Two-dimensional NMR spectroscopic and computational methods were employed for the structure determination of an 18-residue peptide with the amino acid sequence of the C-terminal retroviral-type (r.t.) zinc finger domain from the nucleocapsid protein (NCP) of HIV-1 [Zn(HIV1-F2)]. Unlike results obtained for the first retroviral-type zinc finger peptide, Zn(HIV1-F1), [Summers et al. (1990) Biochemistry 29, 329], broad signals indicative of conformational lability were observed in the 1H NMR spectrum of Zn(HIV1-F2) at 25-degrees-C. The NMR signals narrowed upon cooling to -2-degrees-C, enabling complete H-1 NMR signal assignment via standard two-dimensional (2D) NMR methods. Distance restraints obtained from qualitative analysis of 2D nuclear Overhauser effect (NOESY) data were used to generate 30 distance geometry (DG) structures with penalties (penalty = sum of the squared differences between interatomic distances defined in the restraints file and in the DG structures) in the range 0.02-0.03 angstrom2. All structures were qualitatively consistent with the experimental NOESY spectrum based on comparisons with 2D NOESY back-calculated spectra.
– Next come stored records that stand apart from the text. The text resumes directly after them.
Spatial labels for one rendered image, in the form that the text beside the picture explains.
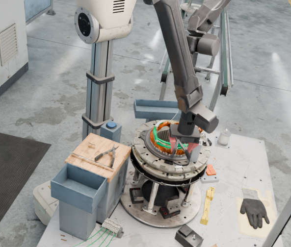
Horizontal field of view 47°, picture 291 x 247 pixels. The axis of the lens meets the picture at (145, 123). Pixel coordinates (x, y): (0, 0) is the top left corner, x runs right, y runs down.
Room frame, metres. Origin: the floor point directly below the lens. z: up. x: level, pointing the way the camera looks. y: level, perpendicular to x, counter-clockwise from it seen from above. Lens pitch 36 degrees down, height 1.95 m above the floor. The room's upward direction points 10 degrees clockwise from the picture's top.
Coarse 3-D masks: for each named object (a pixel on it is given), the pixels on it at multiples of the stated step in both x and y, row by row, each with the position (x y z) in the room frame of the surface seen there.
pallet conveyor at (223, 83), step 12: (228, 24) 3.72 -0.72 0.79; (228, 36) 3.36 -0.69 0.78; (168, 60) 2.59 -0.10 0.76; (228, 60) 2.91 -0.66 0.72; (168, 72) 2.48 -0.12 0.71; (216, 72) 2.69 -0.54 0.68; (228, 72) 2.66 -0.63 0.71; (216, 84) 2.68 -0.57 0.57; (228, 84) 2.43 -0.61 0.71; (216, 96) 2.67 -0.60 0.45
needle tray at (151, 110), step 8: (136, 104) 1.42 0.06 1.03; (144, 104) 1.42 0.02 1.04; (152, 104) 1.43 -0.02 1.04; (160, 104) 1.44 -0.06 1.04; (168, 104) 1.45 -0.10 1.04; (176, 104) 1.46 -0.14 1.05; (136, 112) 1.31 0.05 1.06; (144, 112) 1.32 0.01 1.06; (152, 112) 1.33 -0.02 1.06; (160, 112) 1.34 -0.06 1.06; (168, 112) 1.34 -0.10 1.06; (176, 112) 1.42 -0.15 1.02; (152, 120) 1.34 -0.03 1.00; (160, 120) 1.35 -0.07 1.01; (176, 120) 1.35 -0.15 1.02
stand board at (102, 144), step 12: (84, 144) 1.01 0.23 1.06; (96, 144) 1.02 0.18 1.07; (108, 144) 1.04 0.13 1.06; (120, 144) 1.05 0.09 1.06; (72, 156) 0.93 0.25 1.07; (84, 156) 0.94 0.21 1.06; (108, 156) 0.96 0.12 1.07; (120, 156) 0.98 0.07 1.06; (84, 168) 0.88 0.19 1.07; (96, 168) 0.89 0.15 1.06; (108, 180) 0.85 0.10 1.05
Superposition of the backbone atoms (C, C-alpha, N) for residues C(1)-C(14) gave pairwise RMSD values in the range 0.16-0.75 angstrom. The folding of Zn(HIV1-F2) is very similar to that observed for Zn(HIV1-F1). Small differences observed between the two finger domains are localized to residues between His(9) and Cys(14), with residues M(11)-C(14) forming a 3(10) helical corner. Superposition of Zn(HIV1-F2) structures onto Zn(HIV1-FI) structures gave pairwise RMSD values in the ranges 0.4-0.7 angstrom [backbone atoms of residues C(1)-H(9) superpositioned] and 0.7-1.2 angstrom [backbone atoms of residues C(1)-C(14) superpositioned]. These results indicate that the r.t. zinc ringer sequences observed in retroviral NCPs, simple plant virus coat proteins, and in a human single-stranded nucleic acid binding protein share a common structural motif.